Instructions to follow -
Without reproducing any image, print the listing below exactly.

***** Supplied data

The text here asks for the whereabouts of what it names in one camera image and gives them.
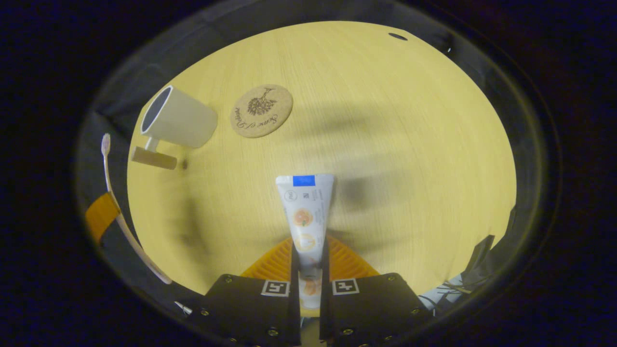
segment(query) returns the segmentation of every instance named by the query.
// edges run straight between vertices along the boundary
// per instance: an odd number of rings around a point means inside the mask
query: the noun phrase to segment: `orange object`
[[[379,275],[379,272],[343,242],[331,236],[327,236],[327,238],[330,255],[330,282],[343,278]]]
[[[90,205],[86,211],[86,222],[96,243],[101,242],[101,237],[103,237],[105,230],[109,228],[109,225],[119,214],[120,208],[118,208],[109,192],[101,195]]]
[[[304,287],[304,294],[315,295],[317,293],[317,289],[321,289],[319,287],[321,287],[321,280],[307,280],[307,284]]]
[[[327,238],[330,260],[329,281],[379,275],[379,272],[353,252],[351,248],[331,236],[327,236]],[[244,271],[241,276],[262,280],[289,281],[291,278],[291,245],[291,238],[279,243]]]
[[[294,213],[294,224],[298,227],[308,227],[313,222],[313,215],[307,209],[299,209]]]
[[[291,243],[290,237],[274,246],[240,276],[261,280],[289,281],[291,278]]]

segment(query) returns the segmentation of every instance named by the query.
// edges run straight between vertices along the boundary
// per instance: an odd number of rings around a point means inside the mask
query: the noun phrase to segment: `wooden table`
[[[186,160],[185,169],[129,161],[128,199],[145,252],[194,291],[240,274],[289,236],[278,175],[334,174],[328,233],[417,294],[464,270],[484,237],[496,243],[505,233],[516,177],[501,121],[462,70],[406,31],[358,22],[279,28],[170,83],[212,107],[218,127],[198,149],[161,141],[159,151]],[[291,115],[269,135],[241,137],[233,105],[266,83],[291,92]],[[137,125],[131,147],[146,144]]]

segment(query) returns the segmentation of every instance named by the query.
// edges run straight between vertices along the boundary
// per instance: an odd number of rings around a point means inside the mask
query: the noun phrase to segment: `cable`
[[[469,289],[465,289],[462,286],[458,286],[458,285],[453,285],[452,283],[450,283],[449,281],[445,281],[444,283],[445,286],[450,287],[450,289],[454,289],[454,290],[458,290],[461,293],[465,293],[465,294],[471,294],[471,290]]]
[[[431,302],[431,304],[433,304],[433,307],[437,308],[437,304],[435,303],[435,301],[431,300],[430,298],[425,297],[424,295],[418,295],[419,298],[424,298],[427,299],[428,301]]]
[[[441,289],[441,290],[458,290],[454,286],[447,286],[445,288],[439,286],[439,287],[437,287],[437,289]]]

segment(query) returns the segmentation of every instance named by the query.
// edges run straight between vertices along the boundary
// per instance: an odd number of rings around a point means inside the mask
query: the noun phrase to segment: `cork coaster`
[[[231,111],[233,130],[249,138],[267,135],[280,127],[289,113],[291,93],[279,85],[260,85],[243,95]]]

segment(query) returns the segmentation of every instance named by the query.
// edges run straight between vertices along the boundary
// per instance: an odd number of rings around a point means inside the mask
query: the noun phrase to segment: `orange gripper base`
[[[330,281],[342,278],[377,276],[379,272],[351,248],[339,240],[328,237]],[[262,280],[289,281],[291,272],[291,237],[269,250],[242,273],[243,277]]]
[[[101,242],[105,230],[119,214],[120,208],[109,192],[105,192],[90,205],[86,211],[86,222],[96,243]]]

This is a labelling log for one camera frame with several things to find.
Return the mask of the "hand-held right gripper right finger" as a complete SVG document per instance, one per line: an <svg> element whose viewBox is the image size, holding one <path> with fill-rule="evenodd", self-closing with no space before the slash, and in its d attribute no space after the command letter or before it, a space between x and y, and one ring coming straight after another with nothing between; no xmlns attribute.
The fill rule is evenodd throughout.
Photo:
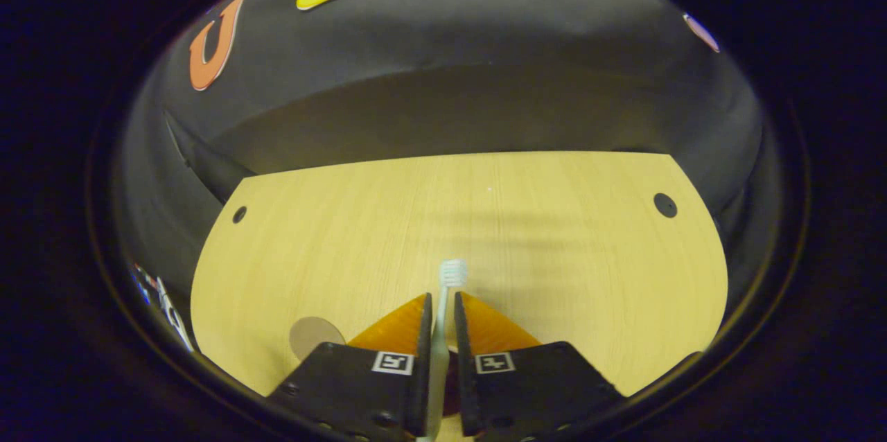
<svg viewBox="0 0 887 442"><path fill-rule="evenodd" d="M625 397L570 343L541 343L466 292L454 297L462 432L475 441L563 441Z"/></svg>

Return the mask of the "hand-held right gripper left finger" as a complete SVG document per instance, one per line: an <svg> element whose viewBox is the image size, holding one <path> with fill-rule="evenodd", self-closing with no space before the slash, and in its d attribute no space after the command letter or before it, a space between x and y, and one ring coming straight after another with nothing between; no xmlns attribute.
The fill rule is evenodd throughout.
<svg viewBox="0 0 887 442"><path fill-rule="evenodd" d="M413 441L425 436L430 397L430 293L399 308L405 346L320 343L267 400L310 441Z"/></svg>

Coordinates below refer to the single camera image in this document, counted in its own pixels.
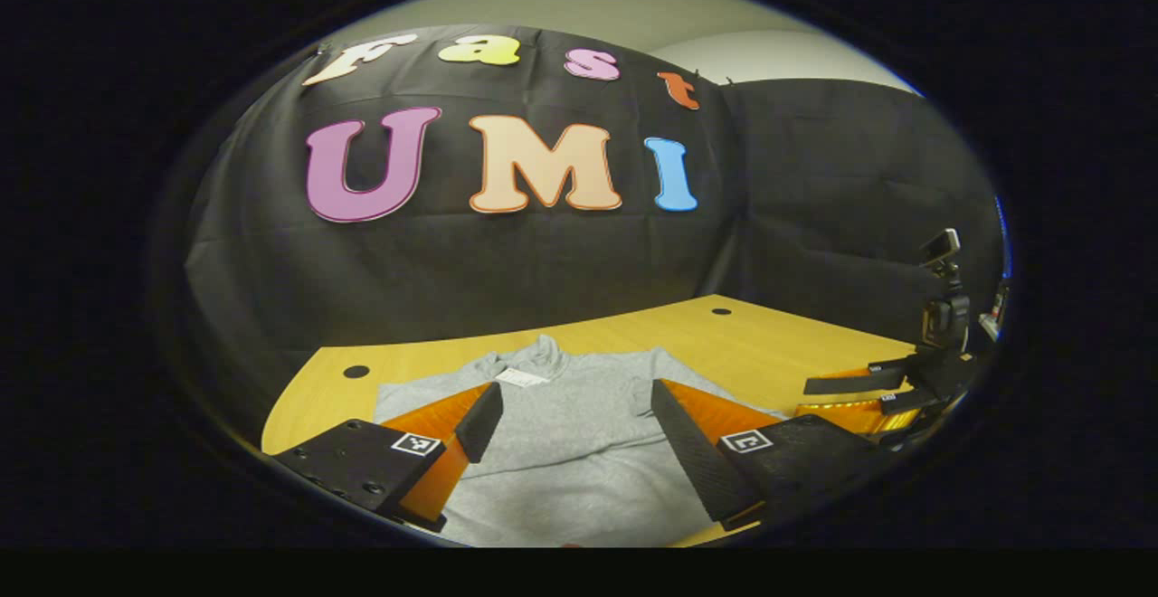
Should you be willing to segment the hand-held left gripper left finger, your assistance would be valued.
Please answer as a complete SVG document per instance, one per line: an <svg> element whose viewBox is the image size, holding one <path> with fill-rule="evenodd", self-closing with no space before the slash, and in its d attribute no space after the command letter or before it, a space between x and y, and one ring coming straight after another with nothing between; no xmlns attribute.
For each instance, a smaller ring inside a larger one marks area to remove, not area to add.
<svg viewBox="0 0 1158 597"><path fill-rule="evenodd" d="M274 460L364 510L438 535L450 494L488 451L503 412L501 388L489 382L384 423L347 420Z"/></svg>

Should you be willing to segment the black backdrop cloth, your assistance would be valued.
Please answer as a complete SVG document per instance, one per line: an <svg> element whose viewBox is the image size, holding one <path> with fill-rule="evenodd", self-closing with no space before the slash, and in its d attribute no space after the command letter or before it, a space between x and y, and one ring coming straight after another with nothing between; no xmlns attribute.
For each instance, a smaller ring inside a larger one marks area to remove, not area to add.
<svg viewBox="0 0 1158 597"><path fill-rule="evenodd" d="M323 346L516 332L725 295L891 340L957 229L1001 282L992 180L888 83L731 79L525 25L331 40L261 82L201 175L177 268L249 436Z"/></svg>

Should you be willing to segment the grey sweatshirt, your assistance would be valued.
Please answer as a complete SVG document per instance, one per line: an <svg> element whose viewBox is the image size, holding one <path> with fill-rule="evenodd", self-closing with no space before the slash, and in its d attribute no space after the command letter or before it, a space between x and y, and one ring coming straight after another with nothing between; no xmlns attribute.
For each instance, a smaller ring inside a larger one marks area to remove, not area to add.
<svg viewBox="0 0 1158 597"><path fill-rule="evenodd" d="M469 546L666 546L711 522L650 408L652 382L728 398L669 351L572 355L549 336L455 373L379 386L384 423L497 382L503 417L445 506L441 535Z"/></svg>

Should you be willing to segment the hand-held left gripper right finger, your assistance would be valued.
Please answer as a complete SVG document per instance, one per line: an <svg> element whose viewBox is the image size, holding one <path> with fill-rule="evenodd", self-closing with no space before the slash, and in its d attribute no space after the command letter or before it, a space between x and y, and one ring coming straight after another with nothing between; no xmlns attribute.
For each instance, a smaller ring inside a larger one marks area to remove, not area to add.
<svg viewBox="0 0 1158 597"><path fill-rule="evenodd" d="M778 419L674 379L653 379L650 410L708 517L724 530L786 526L884 465L884 449L823 417Z"/></svg>

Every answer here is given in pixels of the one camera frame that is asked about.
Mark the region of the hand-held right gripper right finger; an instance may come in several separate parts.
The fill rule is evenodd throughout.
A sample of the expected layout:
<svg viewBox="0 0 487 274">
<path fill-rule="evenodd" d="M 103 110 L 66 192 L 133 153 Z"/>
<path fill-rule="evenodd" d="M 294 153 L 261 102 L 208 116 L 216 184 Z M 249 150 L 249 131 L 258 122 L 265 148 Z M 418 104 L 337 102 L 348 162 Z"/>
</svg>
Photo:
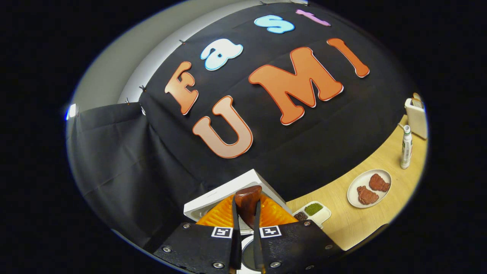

**********

Answer -
The text here asks for the whereabouts of what it names in one camera image and gives them.
segment(query) returns the segmentation of every instance named by the query.
// edges run straight between vertices along the boundary
// per instance: an odd number of rings around a point means inside the mask
query: the noun phrase to segment: `orange object`
[[[379,275],[379,272],[343,242],[331,236],[327,236],[327,238],[330,255],[330,282],[343,278]]]
[[[90,205],[86,211],[86,222],[96,243],[101,242],[101,237],[103,237],[105,230],[109,228],[109,225],[119,214],[120,208],[118,208],[109,192],[101,195]]]
[[[304,287],[304,294],[315,295],[317,293],[317,289],[321,289],[319,287],[321,287],[321,280],[307,280],[307,284]]]
[[[327,238],[330,260],[329,281],[379,275],[379,272],[353,252],[351,248],[331,236],[327,236]],[[244,271],[241,276],[262,280],[289,281],[291,278],[291,245],[291,238],[279,243]]]
[[[294,213],[294,224],[298,227],[308,227],[313,222],[313,215],[307,209],[299,209]]]
[[[291,243],[290,237],[274,246],[240,276],[261,280],[289,281],[291,278]]]

segment(query) returns the segmentation of every instance named by the query.
// edges run straight between vertices along the boundary
// per instance: an odd number of rings around a point means inside the mask
query: the noun phrase to segment: `wooden table`
[[[186,160],[185,169],[129,161],[128,199],[145,252],[194,291],[240,274],[289,236],[278,175],[334,174],[328,233],[417,294],[464,270],[484,237],[496,243],[505,233],[516,177],[501,121],[462,70],[406,31],[358,22],[279,28],[170,83],[212,107],[218,127],[198,149],[161,141],[159,151]],[[291,115],[269,135],[241,137],[233,105],[266,83],[291,92]],[[137,125],[131,147],[146,144]]]

segment(query) returns the segmentation of every instance named by the query.
// edges run straight between vertices along the boundary
// per instance: an odd number of rings around a point means inside the mask
query: the noun phrase to segment: `cable`
[[[469,289],[465,289],[462,286],[458,286],[458,285],[453,285],[452,283],[450,283],[449,281],[445,281],[444,283],[445,286],[450,287],[450,289],[454,289],[454,290],[458,290],[461,293],[465,293],[465,294],[471,294],[471,290]]]
[[[431,302],[431,304],[433,304],[433,307],[437,308],[437,304],[435,303],[435,301],[431,300],[430,298],[425,297],[424,295],[418,295],[419,298],[424,298],[427,299],[428,301]]]
[[[441,289],[441,290],[458,290],[454,286],[447,286],[445,288],[439,286],[439,287],[437,287],[437,289]]]

segment(query) returns the segmentation of every instance named by the query.
// edges run straight between vertices along the boundary
// per instance: an odd number of rings around a point means inside the mask
query: the noun phrase to segment: `cork coaster`
[[[231,111],[233,130],[249,138],[267,135],[280,127],[289,113],[291,93],[279,85],[260,85],[243,95]]]

segment(query) returns the segmentation of every instance named by the query.
// edges run straight between vertices along the boundary
// per instance: an odd number of rings around a point means inside the mask
query: the noun phrase to segment: `orange gripper base`
[[[330,281],[342,278],[377,276],[379,272],[351,248],[339,240],[328,237]],[[262,280],[289,281],[291,272],[291,237],[269,250],[242,273],[243,277]]]
[[[101,242],[105,230],[119,214],[120,208],[109,192],[105,192],[90,205],[86,211],[86,222],[96,243]]]

This is a labelling log for one camera frame with several things to find.
Return the mask of the "hand-held right gripper right finger" as a complete SVG document per instance, one per line: an <svg> element whose viewBox is the image size, holding one <path> with fill-rule="evenodd", self-closing with no space before the slash, and in its d attribute no space after the command letter or before it, a space between x and y, and one ring coming straight after another with nothing between; no xmlns attribute.
The fill rule is evenodd throughout.
Photo:
<svg viewBox="0 0 887 442"><path fill-rule="evenodd" d="M625 397L570 343L541 343L466 292L454 297L462 432L475 441L563 441Z"/></svg>

Return the mask of the "hand-held right gripper left finger" as a complete SVG document per instance, one per line: an <svg> element whose viewBox is the image size, holding one <path> with fill-rule="evenodd", self-closing with no space before the slash, and in its d attribute no space after the command letter or before it, a space between x and y, and one ring coming straight after another with nothing between; no xmlns attribute.
The fill rule is evenodd throughout.
<svg viewBox="0 0 887 442"><path fill-rule="evenodd" d="M413 441L425 436L430 397L430 293L399 308L405 346L320 343L267 400L310 441Z"/></svg>

Coordinates below refer to the single camera image in this document, counted in its own pixels.
Should you be willing to segment the hand-held left gripper left finger, your assistance would be valued.
Please answer as a complete SVG document per instance, one per line: an <svg> element whose viewBox is the image size, holding one <path> with fill-rule="evenodd", self-closing with no space before the slash, and in its d attribute no space after the command letter or before it, a space between x and y, and one ring coming straight after another with nothing between; no xmlns attribute.
For each instance, a smaller ring inside a larger one marks area to remove, not area to add.
<svg viewBox="0 0 1158 597"><path fill-rule="evenodd" d="M274 460L364 510L438 535L450 494L488 451L503 412L501 388L489 382L384 423L347 420Z"/></svg>

Should you be willing to segment the black backdrop cloth, your assistance would be valued.
Please answer as a complete SVG document per instance, one per line: an <svg> element whose viewBox is the image size, holding one <path> with fill-rule="evenodd", self-closing with no space before the slash, and in its d attribute no space after the command letter or before it, a space between x and y, and one ring coming straight after another with nothing between; no xmlns attribute.
For each instance, a smaller ring inside a larger one marks area to remove, not area to add.
<svg viewBox="0 0 1158 597"><path fill-rule="evenodd" d="M323 346L516 332L725 295L891 340L957 229L1001 282L992 180L888 83L731 79L525 25L331 40L261 82L201 175L177 268L249 436Z"/></svg>

Should you be willing to segment the grey sweatshirt, your assistance would be valued.
Please answer as a complete SVG document per instance, one per line: an <svg> element whose viewBox is the image size, holding one <path> with fill-rule="evenodd", self-closing with no space before the slash, and in its d attribute no space after the command letter or before it, a space between x and y, and one ring coming straight after another with nothing between; no xmlns attribute.
For each instance, a smaller ring inside a larger one marks area to remove, not area to add.
<svg viewBox="0 0 1158 597"><path fill-rule="evenodd" d="M469 546L666 546L711 522L650 408L652 382L728 398L669 351L572 355L549 336L455 373L379 386L384 423L497 382L503 417L445 506L441 535Z"/></svg>

Should you be willing to segment the hand-held left gripper right finger, your assistance would be valued.
Please answer as a complete SVG document per instance, one per line: an <svg> element whose viewBox is the image size, holding one <path> with fill-rule="evenodd", self-closing with no space before the slash, and in its d attribute no space after the command letter or before it, a space between x and y, and one ring coming straight after another with nothing between; no xmlns attribute.
For each instance, a smaller ring inside a larger one marks area to remove, not area to add.
<svg viewBox="0 0 1158 597"><path fill-rule="evenodd" d="M778 419L674 379L653 379L650 410L708 517L724 530L786 526L884 465L884 449L823 417Z"/></svg>

Every answer here is given in pixels of the one camera frame that is asked about.
Mark the region of the hand-held right gripper right finger; an instance may come in several separate parts.
The fill rule is evenodd throughout.
A sample of the expected layout:
<svg viewBox="0 0 487 274">
<path fill-rule="evenodd" d="M 103 110 L 66 192 L 133 153 Z"/>
<path fill-rule="evenodd" d="M 294 153 L 261 102 L 208 116 L 216 184 Z M 249 150 L 249 131 L 258 122 L 265 148 Z M 418 104 L 337 102 L 348 162 Z"/>
</svg>
Photo:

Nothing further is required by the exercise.